:: WORK TO COMPLETE ::
Report the lines of the material that carry the string "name".

━━━ DATA LISTING

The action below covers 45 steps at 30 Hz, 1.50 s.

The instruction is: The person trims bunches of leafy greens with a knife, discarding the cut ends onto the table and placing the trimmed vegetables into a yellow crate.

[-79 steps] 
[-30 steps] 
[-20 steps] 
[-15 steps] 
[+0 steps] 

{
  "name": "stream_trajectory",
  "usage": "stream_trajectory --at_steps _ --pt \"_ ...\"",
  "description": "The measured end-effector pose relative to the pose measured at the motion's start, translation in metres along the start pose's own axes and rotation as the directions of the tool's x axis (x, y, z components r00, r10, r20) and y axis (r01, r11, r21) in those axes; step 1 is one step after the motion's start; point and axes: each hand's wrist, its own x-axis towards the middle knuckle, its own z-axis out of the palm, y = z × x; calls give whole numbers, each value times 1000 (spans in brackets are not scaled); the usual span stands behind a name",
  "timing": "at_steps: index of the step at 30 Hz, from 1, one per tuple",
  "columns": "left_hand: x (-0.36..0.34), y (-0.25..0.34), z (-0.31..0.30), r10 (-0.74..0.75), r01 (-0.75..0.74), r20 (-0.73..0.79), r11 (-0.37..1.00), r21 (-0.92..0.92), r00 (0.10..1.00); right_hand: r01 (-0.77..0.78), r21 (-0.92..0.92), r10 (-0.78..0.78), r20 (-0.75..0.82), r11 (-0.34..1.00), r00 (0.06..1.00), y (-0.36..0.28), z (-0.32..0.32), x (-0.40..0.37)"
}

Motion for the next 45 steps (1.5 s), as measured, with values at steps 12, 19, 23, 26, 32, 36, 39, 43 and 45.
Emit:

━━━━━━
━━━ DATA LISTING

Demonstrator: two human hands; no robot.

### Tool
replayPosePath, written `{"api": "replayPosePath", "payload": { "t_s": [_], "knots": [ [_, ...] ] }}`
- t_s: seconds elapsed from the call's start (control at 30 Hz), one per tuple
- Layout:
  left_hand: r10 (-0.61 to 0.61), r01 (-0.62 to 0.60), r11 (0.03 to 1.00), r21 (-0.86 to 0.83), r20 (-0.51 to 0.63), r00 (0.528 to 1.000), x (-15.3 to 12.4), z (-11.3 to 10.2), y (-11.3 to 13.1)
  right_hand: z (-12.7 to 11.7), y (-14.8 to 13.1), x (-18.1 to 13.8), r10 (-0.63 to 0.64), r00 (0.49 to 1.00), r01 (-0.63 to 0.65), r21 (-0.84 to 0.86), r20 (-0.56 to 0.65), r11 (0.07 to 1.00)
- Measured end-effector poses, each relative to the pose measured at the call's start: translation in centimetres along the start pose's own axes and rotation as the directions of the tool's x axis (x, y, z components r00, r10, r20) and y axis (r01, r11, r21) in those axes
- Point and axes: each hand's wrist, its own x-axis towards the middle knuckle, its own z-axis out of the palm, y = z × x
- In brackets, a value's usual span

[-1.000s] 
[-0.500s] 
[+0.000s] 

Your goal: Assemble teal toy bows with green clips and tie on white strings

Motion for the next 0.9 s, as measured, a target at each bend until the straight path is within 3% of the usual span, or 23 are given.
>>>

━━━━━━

:: WRITTEN ANSWER ::
  "name": "stream_trajectory",
  "description": "The measured end-effector pose relative to the pose measured at the motion's start, translation in metres along the start pose's own axes and rotation as the directions of the tool's x axis (x, y, z components r00, r10, r20) and y axis (r01, r11, r21) in those axes; step 1 is one step after the motion's start; point and axes: each hand's wrist, its own x-axis towards the middle knuckle, its own z-axis out of the palm, y = z × x; calls give whole numbers, each value times 1000 (spans in brackets are not scaled); the usual span stands behind a name",

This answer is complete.